*WHAT YOU SHOULD DO*: Please give nothing except the number of lines in the records below that include the word "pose".

*INFORMATION PROVIDED*:
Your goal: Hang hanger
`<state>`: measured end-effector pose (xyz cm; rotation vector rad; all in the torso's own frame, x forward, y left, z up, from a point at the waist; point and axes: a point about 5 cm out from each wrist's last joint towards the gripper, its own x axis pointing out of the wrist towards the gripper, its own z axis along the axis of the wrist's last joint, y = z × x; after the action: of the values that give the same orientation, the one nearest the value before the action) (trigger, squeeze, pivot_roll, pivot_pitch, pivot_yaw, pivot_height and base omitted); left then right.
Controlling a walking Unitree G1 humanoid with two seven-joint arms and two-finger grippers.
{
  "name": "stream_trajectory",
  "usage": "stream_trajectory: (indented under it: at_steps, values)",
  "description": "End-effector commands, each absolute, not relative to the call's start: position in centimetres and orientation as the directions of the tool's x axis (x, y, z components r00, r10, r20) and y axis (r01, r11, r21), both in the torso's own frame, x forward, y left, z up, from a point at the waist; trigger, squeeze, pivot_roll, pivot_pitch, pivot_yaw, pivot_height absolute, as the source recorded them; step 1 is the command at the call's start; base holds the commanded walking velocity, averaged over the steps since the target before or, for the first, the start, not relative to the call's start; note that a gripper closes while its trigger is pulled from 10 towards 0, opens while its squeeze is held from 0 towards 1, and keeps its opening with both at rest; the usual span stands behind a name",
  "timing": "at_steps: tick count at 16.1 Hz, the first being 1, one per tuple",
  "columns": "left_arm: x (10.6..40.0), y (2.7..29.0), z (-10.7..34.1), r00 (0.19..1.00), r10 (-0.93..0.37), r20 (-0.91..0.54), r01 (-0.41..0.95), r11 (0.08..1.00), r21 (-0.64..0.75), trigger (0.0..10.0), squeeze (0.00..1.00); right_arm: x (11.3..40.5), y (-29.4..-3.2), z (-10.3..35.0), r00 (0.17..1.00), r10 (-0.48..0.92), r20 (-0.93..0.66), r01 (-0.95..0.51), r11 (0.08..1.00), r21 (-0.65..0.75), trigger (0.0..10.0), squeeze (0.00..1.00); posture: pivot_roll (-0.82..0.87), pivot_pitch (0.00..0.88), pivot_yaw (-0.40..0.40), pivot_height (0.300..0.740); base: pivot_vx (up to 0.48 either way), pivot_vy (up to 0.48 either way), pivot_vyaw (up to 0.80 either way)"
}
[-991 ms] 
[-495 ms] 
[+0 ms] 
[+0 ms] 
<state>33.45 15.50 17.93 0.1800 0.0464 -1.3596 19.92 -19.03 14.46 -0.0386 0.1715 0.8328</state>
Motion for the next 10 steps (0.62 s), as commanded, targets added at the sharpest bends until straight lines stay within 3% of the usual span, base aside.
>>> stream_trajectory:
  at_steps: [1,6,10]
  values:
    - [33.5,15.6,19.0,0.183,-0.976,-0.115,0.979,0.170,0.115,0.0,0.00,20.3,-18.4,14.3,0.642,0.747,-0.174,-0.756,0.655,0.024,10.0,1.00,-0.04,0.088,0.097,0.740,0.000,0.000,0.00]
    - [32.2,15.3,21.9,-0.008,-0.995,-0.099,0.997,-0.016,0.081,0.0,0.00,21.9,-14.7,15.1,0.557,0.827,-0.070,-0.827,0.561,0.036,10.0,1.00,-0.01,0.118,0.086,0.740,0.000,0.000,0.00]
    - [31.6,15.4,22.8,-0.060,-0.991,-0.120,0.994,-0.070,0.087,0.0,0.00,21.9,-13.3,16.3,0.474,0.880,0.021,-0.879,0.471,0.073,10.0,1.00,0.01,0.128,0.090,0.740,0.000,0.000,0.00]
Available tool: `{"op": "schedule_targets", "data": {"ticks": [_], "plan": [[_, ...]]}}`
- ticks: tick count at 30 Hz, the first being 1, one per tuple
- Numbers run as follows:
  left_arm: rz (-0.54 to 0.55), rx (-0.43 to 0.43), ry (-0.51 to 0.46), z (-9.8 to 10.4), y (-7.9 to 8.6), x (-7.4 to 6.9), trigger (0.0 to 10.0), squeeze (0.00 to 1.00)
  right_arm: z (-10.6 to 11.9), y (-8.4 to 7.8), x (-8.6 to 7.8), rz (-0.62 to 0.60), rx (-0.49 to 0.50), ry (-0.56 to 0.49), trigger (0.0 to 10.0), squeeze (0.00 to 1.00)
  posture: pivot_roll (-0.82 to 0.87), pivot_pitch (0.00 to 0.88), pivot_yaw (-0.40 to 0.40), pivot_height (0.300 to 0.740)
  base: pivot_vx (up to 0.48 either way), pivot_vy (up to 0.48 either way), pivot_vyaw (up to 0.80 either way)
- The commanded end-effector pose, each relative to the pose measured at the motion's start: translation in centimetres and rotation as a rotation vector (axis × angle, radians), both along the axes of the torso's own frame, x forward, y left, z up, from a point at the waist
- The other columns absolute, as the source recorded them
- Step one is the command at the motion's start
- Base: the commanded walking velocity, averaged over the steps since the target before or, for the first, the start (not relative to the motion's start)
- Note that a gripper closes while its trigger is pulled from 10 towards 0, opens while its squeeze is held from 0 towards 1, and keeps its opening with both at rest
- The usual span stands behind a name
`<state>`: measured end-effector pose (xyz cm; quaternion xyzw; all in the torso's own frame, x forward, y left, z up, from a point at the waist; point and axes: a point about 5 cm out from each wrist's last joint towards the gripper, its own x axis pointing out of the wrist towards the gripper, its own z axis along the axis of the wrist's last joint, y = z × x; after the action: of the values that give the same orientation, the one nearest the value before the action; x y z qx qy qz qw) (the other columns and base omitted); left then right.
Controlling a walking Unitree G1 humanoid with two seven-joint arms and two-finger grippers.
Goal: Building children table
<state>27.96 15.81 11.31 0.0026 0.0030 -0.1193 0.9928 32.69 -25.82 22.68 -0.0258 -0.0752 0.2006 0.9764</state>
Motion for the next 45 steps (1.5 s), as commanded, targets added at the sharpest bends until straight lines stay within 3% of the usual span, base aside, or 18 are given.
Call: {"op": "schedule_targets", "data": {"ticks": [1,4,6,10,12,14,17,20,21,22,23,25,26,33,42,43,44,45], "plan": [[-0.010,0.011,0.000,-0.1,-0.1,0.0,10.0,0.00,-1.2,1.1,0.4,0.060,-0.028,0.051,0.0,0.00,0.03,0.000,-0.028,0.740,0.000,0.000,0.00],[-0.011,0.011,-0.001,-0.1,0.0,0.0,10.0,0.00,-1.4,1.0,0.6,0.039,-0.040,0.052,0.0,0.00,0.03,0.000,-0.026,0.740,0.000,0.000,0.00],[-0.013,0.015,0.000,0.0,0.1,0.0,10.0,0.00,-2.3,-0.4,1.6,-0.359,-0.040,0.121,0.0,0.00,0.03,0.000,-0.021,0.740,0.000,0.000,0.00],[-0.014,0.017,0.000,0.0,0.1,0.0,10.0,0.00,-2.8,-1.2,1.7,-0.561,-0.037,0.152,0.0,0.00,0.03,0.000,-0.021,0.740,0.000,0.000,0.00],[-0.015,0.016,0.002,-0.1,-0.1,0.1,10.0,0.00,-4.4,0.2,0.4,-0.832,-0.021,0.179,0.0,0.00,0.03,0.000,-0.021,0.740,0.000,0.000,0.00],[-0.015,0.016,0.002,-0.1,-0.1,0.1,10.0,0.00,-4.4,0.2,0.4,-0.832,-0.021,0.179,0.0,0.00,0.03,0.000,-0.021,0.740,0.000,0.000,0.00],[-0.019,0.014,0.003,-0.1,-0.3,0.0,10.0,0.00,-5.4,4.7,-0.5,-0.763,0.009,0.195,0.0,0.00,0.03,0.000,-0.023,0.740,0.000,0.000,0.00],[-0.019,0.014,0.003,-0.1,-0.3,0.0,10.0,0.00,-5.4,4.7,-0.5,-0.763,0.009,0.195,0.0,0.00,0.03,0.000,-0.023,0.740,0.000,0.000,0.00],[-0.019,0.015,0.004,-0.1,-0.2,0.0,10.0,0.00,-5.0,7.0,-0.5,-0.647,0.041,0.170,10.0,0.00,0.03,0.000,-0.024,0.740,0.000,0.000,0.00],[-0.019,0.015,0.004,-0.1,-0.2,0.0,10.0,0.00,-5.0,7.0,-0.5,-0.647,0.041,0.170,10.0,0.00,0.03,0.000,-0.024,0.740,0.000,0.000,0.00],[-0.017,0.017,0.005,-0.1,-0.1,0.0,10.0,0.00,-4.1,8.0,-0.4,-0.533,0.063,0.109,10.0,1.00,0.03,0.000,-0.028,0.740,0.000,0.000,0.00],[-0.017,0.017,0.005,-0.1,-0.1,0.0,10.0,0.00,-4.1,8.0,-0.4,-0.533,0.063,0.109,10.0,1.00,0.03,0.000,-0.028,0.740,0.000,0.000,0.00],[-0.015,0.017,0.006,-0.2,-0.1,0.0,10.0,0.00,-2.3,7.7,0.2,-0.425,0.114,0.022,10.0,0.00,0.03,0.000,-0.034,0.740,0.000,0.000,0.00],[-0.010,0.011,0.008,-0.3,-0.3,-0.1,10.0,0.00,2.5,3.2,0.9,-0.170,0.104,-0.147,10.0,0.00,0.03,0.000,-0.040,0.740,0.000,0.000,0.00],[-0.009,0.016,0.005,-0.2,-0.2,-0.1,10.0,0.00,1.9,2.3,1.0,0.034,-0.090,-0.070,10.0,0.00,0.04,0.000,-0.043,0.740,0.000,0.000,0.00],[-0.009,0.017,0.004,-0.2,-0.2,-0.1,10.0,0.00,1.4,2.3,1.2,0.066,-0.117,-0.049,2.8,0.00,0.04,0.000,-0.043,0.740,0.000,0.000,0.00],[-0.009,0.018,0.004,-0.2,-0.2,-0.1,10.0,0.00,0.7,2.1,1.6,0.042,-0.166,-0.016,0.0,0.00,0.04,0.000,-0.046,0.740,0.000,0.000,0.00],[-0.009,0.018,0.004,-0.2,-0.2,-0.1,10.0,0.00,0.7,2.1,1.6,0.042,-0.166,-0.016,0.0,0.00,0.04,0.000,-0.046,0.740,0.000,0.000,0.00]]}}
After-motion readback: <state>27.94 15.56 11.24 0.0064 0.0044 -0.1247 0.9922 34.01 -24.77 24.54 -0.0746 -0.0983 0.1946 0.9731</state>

*SOLUTION TO THIS EXERCISE*: 3